**How to complete this task:** Reproduce everything from the line that contains "74: (226, 258, 0.96)" down to the line that contains "4: (160, 285, 0.69)" in the listing below, word for word and nothing more. Leave the pictures out.

**Given records:**
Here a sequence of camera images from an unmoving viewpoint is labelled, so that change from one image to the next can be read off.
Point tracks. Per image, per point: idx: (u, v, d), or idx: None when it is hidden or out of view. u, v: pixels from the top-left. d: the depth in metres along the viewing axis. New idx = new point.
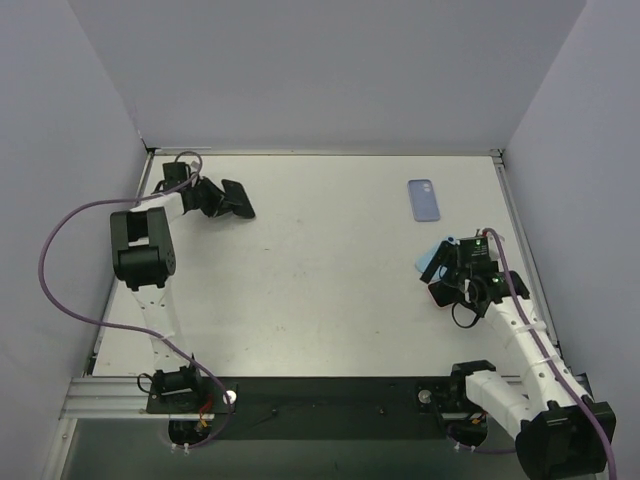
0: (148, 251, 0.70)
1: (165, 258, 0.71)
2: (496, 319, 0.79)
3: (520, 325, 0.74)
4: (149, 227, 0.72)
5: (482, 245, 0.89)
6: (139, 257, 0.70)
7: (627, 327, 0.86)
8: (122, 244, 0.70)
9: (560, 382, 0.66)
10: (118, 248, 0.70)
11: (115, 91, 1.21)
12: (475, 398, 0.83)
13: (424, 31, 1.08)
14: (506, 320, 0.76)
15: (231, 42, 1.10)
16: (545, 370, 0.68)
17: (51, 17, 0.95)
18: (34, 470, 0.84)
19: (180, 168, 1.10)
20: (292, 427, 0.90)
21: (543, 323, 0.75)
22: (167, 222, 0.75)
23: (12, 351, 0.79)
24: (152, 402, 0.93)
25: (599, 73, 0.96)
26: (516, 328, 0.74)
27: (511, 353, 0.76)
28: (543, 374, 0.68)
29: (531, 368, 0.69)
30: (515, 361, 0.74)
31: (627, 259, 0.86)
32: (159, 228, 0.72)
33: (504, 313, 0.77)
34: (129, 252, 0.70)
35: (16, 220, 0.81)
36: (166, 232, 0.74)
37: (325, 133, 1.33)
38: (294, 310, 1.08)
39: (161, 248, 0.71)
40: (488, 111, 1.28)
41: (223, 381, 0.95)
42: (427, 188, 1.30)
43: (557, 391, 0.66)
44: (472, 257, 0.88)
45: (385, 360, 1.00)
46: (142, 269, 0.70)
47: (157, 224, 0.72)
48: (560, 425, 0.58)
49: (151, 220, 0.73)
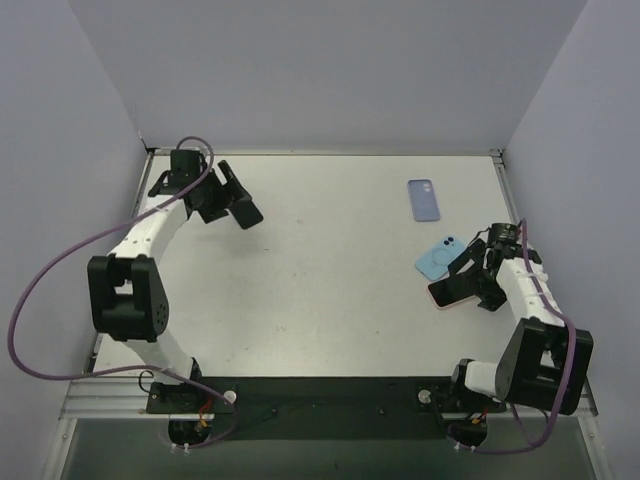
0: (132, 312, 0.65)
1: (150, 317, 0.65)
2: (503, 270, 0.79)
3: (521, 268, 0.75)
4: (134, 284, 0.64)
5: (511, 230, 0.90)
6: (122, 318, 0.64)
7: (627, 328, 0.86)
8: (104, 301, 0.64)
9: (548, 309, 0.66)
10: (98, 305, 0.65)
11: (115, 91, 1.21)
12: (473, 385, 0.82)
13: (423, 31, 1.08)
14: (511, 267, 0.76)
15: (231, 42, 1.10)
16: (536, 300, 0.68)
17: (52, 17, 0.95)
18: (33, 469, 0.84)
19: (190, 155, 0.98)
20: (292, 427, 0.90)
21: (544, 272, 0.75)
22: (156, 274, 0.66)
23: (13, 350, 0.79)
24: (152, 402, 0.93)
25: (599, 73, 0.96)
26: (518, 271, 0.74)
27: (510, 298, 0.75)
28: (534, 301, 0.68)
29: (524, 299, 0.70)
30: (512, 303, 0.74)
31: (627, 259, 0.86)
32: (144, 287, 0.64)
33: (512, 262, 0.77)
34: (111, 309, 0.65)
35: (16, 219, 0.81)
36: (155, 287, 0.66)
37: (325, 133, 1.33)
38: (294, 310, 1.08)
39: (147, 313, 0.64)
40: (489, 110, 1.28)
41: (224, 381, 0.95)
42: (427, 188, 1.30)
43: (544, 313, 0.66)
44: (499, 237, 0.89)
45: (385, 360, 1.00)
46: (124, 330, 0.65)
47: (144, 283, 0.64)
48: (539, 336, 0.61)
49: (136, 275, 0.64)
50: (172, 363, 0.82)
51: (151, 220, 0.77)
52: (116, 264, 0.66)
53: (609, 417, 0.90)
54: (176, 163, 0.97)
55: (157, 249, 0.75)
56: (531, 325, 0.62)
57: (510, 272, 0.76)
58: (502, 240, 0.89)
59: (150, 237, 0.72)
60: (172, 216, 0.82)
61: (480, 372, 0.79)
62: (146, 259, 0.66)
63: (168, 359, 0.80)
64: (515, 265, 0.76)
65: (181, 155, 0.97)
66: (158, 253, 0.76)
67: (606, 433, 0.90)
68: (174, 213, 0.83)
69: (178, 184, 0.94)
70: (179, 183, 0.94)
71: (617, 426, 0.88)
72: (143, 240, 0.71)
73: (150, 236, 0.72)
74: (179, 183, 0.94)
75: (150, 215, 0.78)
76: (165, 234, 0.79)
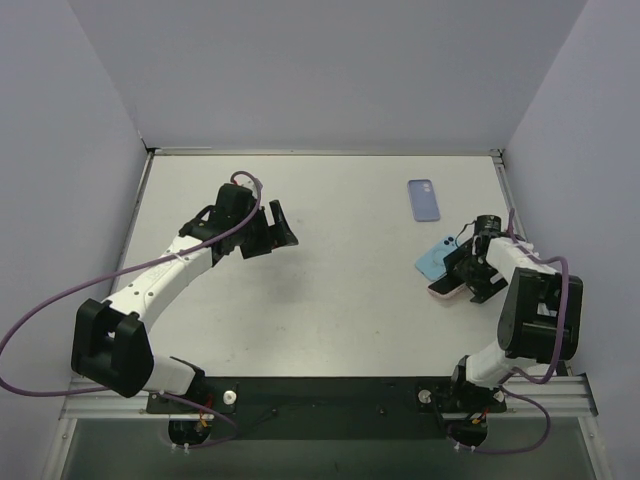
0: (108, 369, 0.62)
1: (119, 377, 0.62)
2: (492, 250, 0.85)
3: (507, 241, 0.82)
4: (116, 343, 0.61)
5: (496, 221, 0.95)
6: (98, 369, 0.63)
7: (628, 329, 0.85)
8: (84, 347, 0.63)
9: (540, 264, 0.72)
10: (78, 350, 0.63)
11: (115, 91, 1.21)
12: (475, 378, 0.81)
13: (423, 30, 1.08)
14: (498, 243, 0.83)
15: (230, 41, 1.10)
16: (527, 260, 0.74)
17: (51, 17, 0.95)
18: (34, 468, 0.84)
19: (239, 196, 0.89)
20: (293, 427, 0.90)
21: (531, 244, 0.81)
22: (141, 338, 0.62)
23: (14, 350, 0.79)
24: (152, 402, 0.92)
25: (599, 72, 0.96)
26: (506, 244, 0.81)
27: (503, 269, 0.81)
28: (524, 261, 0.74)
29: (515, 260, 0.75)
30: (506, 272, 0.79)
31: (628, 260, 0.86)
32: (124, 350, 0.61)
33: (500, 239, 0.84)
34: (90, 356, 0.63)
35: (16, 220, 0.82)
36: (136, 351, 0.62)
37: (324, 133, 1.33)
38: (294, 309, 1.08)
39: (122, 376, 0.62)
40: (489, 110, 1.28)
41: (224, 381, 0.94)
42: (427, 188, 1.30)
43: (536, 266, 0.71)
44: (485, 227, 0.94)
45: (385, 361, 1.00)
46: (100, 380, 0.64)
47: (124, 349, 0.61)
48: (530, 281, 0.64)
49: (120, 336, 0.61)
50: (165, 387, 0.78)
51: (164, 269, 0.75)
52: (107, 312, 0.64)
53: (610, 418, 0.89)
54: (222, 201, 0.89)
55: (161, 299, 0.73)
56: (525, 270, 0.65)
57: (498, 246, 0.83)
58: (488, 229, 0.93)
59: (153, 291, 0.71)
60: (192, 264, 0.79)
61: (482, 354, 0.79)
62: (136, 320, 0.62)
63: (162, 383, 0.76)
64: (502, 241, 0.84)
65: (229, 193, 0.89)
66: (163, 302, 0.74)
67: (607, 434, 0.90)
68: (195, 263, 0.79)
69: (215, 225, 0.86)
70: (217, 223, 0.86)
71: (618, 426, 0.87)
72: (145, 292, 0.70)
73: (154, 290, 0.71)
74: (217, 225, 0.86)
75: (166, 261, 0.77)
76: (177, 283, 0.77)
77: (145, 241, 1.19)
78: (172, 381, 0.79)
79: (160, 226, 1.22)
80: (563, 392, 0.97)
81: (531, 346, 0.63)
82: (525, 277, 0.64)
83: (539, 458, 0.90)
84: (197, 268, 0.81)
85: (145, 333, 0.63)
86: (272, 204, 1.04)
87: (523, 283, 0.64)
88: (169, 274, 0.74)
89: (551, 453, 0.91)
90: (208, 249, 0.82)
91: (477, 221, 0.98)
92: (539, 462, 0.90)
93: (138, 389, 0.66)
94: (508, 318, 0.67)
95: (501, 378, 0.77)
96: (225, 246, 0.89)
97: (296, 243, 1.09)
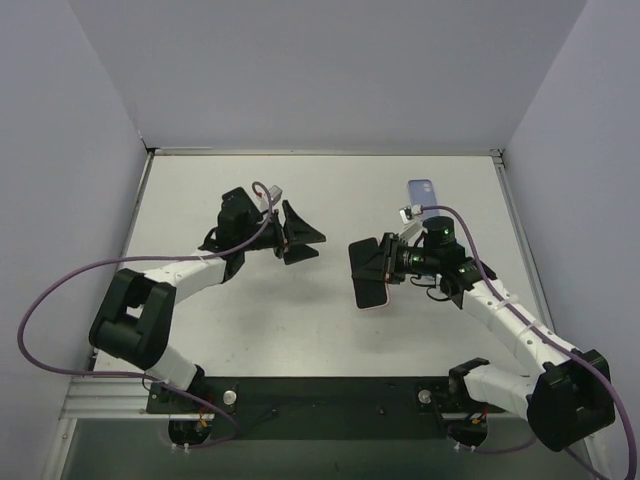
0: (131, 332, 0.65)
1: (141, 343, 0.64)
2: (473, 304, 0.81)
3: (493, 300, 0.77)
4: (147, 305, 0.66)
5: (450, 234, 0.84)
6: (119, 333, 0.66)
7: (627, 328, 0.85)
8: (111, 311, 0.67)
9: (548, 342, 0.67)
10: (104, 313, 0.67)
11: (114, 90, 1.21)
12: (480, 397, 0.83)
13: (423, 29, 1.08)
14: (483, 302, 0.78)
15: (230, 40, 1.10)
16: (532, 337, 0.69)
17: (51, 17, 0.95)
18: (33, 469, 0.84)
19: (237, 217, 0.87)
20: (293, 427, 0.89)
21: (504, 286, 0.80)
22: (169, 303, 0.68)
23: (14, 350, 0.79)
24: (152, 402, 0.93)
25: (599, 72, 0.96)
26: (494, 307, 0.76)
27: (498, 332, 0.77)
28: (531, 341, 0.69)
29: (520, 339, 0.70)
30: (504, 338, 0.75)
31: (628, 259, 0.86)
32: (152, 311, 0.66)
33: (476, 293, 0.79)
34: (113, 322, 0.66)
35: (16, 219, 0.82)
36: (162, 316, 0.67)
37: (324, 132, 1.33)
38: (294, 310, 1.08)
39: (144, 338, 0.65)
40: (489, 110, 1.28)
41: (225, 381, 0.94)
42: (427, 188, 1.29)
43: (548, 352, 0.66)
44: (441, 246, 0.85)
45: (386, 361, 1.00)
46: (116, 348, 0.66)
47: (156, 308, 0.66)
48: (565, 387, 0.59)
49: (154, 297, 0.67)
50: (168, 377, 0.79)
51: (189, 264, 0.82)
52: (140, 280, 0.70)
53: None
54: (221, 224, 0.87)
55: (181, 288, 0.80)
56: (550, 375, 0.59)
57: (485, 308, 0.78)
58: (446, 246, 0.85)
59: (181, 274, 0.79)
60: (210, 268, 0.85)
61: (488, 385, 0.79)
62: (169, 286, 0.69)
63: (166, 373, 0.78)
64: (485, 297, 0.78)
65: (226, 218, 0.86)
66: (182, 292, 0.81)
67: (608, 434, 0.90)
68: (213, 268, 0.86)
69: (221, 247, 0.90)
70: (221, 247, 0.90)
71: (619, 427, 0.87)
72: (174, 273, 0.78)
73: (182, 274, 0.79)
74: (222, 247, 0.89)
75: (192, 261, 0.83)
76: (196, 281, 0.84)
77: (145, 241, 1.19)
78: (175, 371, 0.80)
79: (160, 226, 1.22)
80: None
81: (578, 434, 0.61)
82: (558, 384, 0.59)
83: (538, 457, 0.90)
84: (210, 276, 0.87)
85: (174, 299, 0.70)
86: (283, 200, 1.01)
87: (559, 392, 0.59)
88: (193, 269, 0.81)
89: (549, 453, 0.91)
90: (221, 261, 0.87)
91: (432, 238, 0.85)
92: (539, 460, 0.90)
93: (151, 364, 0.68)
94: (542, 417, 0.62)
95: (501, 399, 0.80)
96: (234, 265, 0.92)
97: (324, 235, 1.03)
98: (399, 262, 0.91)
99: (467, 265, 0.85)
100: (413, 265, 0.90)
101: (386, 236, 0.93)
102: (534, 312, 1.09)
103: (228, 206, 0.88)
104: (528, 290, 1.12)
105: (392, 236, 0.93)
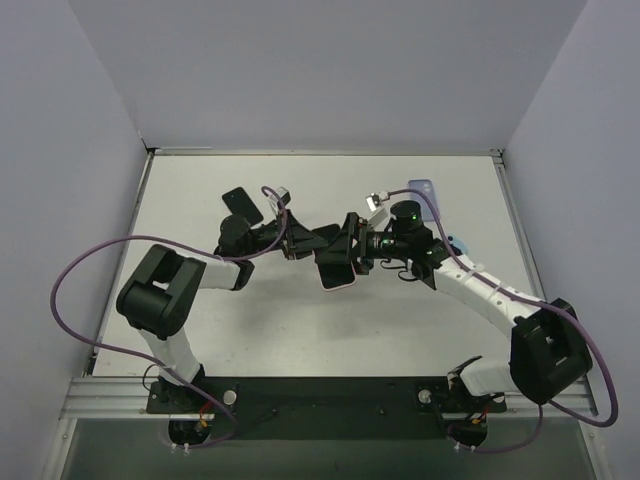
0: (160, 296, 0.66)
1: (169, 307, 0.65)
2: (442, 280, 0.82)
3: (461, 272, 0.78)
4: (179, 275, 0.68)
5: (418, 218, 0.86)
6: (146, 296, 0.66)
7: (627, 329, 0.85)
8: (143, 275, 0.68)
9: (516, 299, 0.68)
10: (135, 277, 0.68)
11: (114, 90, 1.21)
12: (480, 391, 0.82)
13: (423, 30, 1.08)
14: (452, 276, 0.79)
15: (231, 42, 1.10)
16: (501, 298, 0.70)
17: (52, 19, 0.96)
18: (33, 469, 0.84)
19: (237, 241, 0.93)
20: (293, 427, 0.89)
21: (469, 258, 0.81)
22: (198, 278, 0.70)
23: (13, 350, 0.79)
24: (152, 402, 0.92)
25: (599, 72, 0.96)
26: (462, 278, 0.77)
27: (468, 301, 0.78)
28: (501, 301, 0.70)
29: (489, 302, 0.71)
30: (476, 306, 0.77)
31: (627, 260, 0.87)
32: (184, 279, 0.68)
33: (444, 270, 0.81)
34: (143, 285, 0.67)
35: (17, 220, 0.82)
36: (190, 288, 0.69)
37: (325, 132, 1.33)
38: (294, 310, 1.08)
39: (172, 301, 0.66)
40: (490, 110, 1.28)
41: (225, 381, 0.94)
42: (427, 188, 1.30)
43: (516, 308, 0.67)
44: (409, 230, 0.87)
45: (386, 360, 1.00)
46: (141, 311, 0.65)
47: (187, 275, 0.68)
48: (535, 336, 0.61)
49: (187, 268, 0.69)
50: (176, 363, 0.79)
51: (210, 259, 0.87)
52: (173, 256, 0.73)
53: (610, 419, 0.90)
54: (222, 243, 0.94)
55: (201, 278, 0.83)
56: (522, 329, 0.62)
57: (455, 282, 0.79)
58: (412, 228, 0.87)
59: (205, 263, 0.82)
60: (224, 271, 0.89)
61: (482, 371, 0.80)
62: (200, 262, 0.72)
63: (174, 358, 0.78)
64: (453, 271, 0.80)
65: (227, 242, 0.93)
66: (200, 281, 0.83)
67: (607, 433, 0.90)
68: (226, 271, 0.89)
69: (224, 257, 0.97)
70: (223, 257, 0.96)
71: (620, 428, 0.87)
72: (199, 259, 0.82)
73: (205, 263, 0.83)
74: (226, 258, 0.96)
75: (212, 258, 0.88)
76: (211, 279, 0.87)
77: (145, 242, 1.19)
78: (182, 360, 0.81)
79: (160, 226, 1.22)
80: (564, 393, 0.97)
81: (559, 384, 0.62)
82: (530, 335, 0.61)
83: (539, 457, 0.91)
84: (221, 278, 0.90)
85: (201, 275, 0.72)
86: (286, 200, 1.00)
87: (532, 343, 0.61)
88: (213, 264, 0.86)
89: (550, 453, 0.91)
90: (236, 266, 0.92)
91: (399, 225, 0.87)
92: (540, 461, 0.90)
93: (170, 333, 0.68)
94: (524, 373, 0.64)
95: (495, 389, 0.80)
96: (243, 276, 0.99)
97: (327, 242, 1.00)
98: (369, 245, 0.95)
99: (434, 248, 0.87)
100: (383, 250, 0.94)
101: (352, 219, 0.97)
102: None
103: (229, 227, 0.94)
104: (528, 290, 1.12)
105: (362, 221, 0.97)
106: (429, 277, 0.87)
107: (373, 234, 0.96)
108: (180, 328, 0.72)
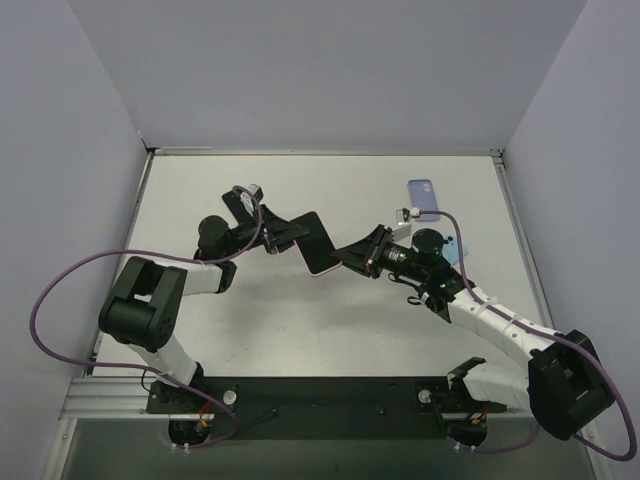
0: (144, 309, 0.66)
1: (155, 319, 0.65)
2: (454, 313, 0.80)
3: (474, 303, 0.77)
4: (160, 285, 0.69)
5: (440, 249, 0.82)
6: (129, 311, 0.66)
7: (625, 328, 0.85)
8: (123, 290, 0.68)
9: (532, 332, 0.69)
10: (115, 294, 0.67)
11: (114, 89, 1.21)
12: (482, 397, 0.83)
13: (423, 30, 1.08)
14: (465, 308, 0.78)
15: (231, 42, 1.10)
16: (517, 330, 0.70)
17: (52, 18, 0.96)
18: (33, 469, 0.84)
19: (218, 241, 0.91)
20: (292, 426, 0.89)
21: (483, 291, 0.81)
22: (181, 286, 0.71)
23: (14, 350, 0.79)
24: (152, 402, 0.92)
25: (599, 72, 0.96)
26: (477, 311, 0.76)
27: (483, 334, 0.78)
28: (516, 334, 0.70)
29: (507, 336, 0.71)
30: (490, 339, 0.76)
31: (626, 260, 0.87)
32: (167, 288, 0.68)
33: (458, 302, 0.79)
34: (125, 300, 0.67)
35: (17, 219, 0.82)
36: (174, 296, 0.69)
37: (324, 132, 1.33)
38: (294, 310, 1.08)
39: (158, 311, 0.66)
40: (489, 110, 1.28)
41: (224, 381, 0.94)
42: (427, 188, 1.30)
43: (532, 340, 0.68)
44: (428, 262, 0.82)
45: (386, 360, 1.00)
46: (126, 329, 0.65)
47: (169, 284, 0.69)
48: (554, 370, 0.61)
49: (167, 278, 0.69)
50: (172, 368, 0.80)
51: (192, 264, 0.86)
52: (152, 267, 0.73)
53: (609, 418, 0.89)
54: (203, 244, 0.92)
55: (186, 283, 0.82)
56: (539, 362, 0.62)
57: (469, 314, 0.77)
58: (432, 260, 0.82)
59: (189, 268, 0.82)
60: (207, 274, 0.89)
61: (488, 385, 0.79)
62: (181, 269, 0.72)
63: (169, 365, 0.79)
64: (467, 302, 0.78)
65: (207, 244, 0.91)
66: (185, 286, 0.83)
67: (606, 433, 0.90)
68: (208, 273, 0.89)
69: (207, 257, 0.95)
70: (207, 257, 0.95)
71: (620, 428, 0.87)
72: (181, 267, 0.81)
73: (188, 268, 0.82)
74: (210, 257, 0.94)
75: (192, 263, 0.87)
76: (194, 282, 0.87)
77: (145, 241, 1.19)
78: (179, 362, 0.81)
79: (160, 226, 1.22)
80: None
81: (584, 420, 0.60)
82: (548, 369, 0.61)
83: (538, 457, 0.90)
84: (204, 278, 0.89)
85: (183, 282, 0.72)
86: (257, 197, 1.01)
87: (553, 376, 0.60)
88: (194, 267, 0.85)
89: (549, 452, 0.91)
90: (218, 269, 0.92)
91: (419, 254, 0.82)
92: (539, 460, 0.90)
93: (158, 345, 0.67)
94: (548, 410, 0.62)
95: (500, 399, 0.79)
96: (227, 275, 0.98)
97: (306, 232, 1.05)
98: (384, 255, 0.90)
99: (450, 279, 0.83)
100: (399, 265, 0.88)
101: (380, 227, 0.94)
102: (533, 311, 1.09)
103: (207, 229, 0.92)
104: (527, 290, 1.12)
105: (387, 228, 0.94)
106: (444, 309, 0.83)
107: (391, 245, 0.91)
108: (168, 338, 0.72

**Solution for this task:**
74: (226, 258, 0.96)
75: (212, 258, 0.88)
76: (211, 279, 0.87)
77: (145, 242, 1.19)
78: (182, 360, 0.81)
79: (160, 226, 1.22)
80: (564, 393, 0.97)
81: (559, 384, 0.62)
82: (530, 335, 0.61)
83: (539, 457, 0.91)
84: (221, 278, 0.90)
85: (201, 275, 0.72)
86: (286, 200, 1.00)
87: (532, 343, 0.61)
88: (213, 264, 0.86)
89: (550, 453, 0.91)
90: (236, 266, 0.92)
91: (399, 225, 0.87)
92: (540, 461, 0.90)
93: (170, 333, 0.68)
94: (524, 373, 0.64)
95: (495, 389, 0.80)
96: (243, 276, 0.99)
97: (327, 242, 1.00)
98: (369, 245, 0.95)
99: (434, 248, 0.87)
100: (383, 250, 0.94)
101: (352, 219, 0.97)
102: None
103: (229, 227, 0.94)
104: (528, 290, 1.12)
105: (362, 221, 0.97)
106: (429, 277, 0.87)
107: (373, 234, 0.96)
108: (180, 328, 0.72)
0: (144, 309, 0.66)
1: (155, 319, 0.65)
2: (454, 313, 0.80)
3: (474, 303, 0.77)
4: (160, 285, 0.69)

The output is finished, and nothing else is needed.